_Problem details_: Would you output the entries below only from the line containing "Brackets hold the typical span" through the line containing "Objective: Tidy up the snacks", exactly as they stand and with both ends included?

-------- Input material --------

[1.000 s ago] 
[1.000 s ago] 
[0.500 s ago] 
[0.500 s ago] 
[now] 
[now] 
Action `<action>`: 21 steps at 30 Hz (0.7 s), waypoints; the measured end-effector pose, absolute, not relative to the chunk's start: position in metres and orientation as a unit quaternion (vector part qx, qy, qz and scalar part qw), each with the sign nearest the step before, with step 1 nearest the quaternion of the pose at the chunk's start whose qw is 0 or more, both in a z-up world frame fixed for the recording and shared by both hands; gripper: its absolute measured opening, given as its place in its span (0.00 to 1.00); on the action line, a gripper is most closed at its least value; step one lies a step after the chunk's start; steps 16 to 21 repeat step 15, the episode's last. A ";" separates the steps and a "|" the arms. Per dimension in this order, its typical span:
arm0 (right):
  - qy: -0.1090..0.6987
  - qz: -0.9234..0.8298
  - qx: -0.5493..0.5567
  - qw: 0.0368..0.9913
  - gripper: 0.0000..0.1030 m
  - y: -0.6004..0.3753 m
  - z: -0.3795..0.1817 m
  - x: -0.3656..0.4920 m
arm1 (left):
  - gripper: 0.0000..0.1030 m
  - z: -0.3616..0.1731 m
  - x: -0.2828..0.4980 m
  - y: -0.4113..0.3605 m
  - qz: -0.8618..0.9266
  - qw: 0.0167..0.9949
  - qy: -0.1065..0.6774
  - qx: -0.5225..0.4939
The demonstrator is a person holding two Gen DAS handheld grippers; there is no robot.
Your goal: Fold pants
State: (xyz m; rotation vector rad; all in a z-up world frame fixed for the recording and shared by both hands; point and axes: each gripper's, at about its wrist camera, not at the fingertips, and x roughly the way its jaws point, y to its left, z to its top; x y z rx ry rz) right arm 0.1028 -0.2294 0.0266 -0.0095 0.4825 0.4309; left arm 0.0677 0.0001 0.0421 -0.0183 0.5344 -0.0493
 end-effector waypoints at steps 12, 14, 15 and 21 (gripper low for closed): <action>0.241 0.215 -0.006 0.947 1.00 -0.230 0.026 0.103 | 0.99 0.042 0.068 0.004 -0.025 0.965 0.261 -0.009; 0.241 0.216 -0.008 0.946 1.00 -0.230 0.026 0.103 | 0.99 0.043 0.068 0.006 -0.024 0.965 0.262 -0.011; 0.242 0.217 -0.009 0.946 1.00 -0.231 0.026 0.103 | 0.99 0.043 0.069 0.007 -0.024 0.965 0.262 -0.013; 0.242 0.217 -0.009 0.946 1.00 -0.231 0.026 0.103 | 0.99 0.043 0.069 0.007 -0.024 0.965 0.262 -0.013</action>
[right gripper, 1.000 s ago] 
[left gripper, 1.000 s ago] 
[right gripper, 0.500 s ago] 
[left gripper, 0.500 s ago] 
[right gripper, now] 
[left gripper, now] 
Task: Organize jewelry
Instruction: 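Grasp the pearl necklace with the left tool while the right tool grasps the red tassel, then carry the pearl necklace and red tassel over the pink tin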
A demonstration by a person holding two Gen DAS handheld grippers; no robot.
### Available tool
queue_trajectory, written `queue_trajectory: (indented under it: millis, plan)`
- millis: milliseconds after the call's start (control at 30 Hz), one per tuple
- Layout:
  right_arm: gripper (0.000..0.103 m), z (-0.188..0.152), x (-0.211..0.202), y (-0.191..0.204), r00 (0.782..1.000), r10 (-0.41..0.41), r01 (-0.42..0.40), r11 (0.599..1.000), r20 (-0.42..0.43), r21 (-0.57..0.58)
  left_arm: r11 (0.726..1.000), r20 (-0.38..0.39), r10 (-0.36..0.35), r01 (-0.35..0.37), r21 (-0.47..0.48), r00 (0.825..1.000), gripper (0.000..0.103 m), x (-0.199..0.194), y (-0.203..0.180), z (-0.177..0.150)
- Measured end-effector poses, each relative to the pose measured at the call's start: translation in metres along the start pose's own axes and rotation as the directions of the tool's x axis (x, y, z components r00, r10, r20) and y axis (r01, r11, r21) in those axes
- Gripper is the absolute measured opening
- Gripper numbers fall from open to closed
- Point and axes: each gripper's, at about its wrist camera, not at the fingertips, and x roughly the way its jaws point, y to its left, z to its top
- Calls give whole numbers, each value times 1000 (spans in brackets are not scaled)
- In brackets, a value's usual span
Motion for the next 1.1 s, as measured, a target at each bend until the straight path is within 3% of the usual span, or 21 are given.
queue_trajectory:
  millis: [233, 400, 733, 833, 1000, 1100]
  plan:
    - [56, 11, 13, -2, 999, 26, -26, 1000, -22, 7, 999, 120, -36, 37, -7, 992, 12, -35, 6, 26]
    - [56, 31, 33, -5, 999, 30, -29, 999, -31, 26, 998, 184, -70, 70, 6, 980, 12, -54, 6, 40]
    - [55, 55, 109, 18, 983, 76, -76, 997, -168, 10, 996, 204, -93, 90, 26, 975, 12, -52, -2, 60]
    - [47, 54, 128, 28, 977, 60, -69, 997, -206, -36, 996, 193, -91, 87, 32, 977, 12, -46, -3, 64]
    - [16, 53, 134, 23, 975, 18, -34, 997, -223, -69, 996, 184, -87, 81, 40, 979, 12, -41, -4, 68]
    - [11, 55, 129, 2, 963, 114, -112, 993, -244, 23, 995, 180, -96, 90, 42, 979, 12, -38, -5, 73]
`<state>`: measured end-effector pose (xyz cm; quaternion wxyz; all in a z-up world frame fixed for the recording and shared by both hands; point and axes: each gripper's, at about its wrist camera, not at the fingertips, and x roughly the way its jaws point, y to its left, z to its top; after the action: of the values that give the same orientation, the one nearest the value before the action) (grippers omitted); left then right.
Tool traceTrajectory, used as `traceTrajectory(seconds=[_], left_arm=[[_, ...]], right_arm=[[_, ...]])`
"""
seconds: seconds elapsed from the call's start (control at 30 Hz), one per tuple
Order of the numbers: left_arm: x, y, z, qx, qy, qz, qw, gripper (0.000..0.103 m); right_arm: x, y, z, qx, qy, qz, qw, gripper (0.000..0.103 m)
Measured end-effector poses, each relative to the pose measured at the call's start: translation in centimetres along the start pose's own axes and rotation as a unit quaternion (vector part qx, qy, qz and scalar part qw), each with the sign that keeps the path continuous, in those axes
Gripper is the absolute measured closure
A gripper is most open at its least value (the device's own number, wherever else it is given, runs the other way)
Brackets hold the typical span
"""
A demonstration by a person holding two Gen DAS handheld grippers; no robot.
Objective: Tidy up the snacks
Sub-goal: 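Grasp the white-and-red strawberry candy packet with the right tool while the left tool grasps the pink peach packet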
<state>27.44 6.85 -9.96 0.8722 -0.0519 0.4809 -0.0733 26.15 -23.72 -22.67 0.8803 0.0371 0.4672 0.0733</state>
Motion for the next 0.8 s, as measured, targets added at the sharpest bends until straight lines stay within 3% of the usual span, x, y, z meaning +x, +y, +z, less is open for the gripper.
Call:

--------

_Solution to this exercise_:
Brackets hold the typical span
"""
A demonstration by a person holding two Gen DAS handheld grippers; no robot.
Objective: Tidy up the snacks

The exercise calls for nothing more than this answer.